爹在屋里关了几日,再次出门,我有偷偷的跟着,发现爹去的地方是那个姓秦的女人的家门口,爹还在等那个女人,我也听到了很多闲言碎语。
那个女人似乎不喜欢爹,有一天,她走到爹的面前,和爹说了一番话,距离太远,我听不见,但从那以后,爹再来这儿等人,就等不到人了。
再后来,爹不知从哪儿得到的消息,说那女人住到了另一户人家,于是,又继续去等。
爹越是在意那个女人,我越是讨厌她。
以前,在军营的时候,我会想方设法的将事情做到最好,吸引爹的注意,但自从发现这件事,发现他对我娘的背叛,对我娘和对我的不公平,我再没有主动和他说过话。
像是陌生人。
某一日,爹突然很早就回来了,整个人都很憔悴,像是突然间老了十几岁,我猜测,肯定是那个女人又拒绝了他。
第二天,他就带着我回了边关。
离开前的一天,我因为好奇,而四处打听,总算听到一点儿消息,那个女人要嫁人了,嫁的还是一个瘫子。

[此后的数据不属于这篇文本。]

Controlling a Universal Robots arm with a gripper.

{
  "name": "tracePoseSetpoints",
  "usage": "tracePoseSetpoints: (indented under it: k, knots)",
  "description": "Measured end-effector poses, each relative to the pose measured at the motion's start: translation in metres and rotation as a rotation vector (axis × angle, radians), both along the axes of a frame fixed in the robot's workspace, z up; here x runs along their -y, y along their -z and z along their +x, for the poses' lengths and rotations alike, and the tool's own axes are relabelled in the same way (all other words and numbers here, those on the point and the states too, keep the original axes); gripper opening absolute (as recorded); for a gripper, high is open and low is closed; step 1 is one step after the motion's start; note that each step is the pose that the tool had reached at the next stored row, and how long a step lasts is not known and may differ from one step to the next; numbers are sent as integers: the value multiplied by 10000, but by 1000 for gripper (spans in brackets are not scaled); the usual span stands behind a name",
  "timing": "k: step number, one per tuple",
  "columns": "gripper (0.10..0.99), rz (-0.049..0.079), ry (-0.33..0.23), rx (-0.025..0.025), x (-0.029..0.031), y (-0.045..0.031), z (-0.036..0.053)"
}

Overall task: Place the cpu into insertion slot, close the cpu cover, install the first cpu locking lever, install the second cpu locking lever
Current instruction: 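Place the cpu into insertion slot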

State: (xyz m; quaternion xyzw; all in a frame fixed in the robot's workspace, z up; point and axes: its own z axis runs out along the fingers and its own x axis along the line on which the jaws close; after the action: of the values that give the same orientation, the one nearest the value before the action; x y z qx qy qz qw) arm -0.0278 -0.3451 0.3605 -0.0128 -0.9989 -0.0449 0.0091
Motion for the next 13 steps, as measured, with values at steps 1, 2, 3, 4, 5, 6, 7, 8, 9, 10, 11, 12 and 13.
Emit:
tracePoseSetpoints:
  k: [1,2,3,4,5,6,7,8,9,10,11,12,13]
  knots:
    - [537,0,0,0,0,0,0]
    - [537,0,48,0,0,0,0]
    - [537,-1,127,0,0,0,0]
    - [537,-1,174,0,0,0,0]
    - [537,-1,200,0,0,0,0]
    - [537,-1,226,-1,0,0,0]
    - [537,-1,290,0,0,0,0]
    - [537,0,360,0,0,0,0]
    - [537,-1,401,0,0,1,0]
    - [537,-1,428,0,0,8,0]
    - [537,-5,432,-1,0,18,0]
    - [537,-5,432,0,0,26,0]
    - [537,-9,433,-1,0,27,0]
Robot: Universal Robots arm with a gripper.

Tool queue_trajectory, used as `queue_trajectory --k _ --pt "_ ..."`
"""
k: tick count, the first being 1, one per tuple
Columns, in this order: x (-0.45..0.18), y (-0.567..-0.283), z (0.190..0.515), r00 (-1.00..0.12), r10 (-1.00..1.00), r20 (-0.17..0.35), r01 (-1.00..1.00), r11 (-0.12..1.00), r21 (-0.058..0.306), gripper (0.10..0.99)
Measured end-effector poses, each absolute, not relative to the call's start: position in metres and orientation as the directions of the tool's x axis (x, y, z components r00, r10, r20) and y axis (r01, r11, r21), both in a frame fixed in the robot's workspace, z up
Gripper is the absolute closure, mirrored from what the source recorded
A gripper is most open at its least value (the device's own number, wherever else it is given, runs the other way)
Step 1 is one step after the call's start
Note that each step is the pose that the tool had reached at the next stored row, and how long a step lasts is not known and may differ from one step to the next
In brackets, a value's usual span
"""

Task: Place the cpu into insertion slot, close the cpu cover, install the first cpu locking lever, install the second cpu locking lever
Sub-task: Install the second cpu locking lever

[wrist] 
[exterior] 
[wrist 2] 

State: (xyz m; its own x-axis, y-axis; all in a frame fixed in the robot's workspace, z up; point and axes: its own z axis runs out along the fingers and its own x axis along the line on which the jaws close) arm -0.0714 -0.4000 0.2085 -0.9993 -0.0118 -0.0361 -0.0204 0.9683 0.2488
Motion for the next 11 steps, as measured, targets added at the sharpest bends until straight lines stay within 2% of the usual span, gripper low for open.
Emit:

听到这个消息的时候,我想我有在笑,为何而笑,或许我自己都搞不清楚。
时光匆匆,转眼三十年,我从一个十岁左右的小男孩,变成了孩子的爷爷,这三十年里,经历了很多事,也明白了很多事,在那一天的冬天,我爹离开了这个世界。
爹离开这个世界之前,还在想着那个姓秦的女人。
这三十年里,他从未开心过。
他总是一个人望着京城的方向发呆。
而我是不理他的,甚至到他晚年的时候,也只是请了几个丫鬟照顾他,连住都没和他住在一起,因为,我无法原谅他。
无法原谅,他为了别的女人,害得我从小就没有娘。
他从不向我解释什么,似乎从他三十年前回了边关,就变得像是没有了魂似的。
他知道自己时日无多的时候,请我去一趟京城。
我知道他想做什么,三十年了,他还是没有忘记那个女人。
可是,我没有去,我不会去。
许是在战场待的时间长了,变得冷血而麻木,我看着我爹在我面前死去,到死都还看着我。
他似乎想对我说什么,但最终什么都没有说,只是看着我、看着我,什么都没有说,他或许是死不瞑目的。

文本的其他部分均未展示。